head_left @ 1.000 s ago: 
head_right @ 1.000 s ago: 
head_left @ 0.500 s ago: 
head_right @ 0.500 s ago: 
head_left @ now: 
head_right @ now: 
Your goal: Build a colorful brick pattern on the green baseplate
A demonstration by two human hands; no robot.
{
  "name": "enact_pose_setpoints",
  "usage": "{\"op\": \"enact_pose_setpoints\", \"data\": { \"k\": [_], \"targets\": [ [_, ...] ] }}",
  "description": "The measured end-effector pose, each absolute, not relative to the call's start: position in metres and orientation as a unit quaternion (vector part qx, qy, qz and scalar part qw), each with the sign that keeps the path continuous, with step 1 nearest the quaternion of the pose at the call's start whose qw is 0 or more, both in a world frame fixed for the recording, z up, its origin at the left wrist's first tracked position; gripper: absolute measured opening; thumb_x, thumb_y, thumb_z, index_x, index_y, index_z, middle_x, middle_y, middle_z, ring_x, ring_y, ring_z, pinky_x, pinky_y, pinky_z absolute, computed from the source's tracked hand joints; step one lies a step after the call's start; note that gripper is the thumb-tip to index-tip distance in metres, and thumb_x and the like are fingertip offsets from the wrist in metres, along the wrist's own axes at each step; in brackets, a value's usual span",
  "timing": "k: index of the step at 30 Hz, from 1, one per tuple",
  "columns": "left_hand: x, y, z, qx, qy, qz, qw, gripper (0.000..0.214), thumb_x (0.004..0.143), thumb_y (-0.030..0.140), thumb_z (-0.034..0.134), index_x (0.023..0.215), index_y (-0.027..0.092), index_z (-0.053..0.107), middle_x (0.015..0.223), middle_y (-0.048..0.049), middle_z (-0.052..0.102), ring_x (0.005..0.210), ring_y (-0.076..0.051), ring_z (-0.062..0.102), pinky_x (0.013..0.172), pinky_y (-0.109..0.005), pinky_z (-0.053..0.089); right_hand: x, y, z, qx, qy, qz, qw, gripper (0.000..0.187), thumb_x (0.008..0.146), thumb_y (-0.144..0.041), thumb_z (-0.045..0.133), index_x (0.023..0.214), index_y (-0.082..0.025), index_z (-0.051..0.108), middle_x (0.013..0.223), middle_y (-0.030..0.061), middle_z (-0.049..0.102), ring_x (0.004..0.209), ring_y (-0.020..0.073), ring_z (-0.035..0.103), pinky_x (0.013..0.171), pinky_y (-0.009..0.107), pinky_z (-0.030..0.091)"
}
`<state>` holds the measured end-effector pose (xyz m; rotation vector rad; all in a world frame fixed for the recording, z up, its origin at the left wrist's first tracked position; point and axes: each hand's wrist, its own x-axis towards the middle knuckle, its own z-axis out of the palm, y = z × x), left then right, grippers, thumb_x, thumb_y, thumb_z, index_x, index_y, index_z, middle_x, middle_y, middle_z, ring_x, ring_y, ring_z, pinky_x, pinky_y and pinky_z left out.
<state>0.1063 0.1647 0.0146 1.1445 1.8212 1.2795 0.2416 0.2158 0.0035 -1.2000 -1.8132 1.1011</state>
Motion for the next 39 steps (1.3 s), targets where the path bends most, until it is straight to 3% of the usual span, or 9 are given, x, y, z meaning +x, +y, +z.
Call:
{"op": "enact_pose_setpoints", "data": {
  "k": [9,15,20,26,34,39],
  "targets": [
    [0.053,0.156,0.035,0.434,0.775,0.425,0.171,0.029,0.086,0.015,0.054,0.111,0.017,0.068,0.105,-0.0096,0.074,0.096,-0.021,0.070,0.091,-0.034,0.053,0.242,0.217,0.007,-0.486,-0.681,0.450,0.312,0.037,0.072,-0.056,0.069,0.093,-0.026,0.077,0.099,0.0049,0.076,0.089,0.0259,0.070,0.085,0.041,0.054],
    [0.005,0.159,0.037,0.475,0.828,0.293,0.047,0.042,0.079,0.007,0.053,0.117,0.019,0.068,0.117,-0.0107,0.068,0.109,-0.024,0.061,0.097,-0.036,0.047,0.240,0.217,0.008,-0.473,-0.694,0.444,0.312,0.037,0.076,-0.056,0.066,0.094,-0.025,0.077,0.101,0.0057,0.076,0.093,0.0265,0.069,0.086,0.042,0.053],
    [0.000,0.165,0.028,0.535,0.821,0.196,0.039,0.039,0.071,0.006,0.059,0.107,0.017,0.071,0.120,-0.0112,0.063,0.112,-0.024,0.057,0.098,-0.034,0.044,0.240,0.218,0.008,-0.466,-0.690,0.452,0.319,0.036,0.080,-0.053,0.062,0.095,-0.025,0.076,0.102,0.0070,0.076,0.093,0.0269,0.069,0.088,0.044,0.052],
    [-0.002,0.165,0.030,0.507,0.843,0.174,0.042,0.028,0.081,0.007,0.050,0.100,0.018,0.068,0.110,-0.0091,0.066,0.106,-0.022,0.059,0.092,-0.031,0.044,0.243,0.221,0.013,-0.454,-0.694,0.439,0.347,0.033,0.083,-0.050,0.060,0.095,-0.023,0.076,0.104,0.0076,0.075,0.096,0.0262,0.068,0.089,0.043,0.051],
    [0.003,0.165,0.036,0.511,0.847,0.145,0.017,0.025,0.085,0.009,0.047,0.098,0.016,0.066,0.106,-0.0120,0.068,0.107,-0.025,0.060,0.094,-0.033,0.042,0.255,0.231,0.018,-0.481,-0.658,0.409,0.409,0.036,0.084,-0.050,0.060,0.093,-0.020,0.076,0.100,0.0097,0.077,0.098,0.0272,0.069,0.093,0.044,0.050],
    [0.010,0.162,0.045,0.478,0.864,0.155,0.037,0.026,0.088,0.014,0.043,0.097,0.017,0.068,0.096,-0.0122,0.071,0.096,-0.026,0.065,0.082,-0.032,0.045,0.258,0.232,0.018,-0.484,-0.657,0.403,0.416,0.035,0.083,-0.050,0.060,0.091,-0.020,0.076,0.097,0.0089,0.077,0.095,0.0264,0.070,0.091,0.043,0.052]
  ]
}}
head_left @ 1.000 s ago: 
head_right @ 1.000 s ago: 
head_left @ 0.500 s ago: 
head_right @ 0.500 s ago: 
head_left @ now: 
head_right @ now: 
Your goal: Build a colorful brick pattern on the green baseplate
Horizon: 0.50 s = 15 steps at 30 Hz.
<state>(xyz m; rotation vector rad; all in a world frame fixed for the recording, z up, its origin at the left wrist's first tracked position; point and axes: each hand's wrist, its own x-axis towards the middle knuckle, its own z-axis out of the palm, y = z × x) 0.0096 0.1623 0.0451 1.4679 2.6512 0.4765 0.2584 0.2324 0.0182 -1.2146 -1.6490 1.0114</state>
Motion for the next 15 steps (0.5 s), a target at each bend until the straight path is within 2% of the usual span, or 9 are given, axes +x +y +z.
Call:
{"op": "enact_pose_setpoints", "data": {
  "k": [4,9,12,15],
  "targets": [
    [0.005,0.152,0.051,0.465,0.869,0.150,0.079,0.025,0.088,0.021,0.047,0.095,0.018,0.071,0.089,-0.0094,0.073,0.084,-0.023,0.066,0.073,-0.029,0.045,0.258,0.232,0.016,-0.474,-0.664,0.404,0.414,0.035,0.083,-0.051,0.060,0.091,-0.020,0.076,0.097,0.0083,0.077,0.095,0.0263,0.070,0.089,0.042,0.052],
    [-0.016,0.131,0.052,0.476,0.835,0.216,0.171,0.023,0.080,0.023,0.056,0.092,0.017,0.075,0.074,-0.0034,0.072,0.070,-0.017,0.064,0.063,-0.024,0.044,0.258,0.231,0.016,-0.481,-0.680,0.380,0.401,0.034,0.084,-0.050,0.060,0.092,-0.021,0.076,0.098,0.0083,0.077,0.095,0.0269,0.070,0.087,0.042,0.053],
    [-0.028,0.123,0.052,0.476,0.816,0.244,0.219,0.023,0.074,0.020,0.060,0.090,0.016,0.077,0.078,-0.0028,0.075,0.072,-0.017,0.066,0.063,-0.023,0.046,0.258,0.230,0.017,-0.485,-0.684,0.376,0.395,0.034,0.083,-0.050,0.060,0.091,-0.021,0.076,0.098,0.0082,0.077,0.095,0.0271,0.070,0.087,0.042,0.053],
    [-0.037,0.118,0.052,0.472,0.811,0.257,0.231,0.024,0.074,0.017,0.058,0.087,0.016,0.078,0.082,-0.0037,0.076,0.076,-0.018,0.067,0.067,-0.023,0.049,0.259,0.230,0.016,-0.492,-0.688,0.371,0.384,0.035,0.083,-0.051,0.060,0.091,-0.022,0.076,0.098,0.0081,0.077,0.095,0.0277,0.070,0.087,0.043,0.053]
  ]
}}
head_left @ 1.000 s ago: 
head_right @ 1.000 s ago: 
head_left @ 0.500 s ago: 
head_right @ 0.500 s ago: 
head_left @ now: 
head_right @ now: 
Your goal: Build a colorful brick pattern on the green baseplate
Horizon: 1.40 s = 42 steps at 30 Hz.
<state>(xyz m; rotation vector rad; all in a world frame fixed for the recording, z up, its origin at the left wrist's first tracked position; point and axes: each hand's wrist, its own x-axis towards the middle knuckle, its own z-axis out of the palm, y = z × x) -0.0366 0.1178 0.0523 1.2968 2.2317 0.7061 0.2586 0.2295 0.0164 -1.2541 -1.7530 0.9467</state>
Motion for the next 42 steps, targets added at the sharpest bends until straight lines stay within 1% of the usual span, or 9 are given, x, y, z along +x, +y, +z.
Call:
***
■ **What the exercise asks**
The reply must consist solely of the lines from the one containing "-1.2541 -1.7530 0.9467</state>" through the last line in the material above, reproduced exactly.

■ **Result for this exercise**
<state>(xyz m; rotation vector rad; all in a world frame fixed for the recording, z up, its origin at the left wrist's first tracked position; point and axes: each hand's wrist, its own x-axis towards the middle knuckle, its own z-axis out of the palm, y = z × x) -0.0366 0.1178 0.0523 1.2968 2.2317 0.7061 0.2586 0.2295 0.0164 -1.2541 -1.7530 0.9467</state>
Motion for the next 42 steps, targets added at the sharpest bends until straight lines stay within 1% of the usual span, or 9 are given, x, y, z along +x, +y, +z.
Call:

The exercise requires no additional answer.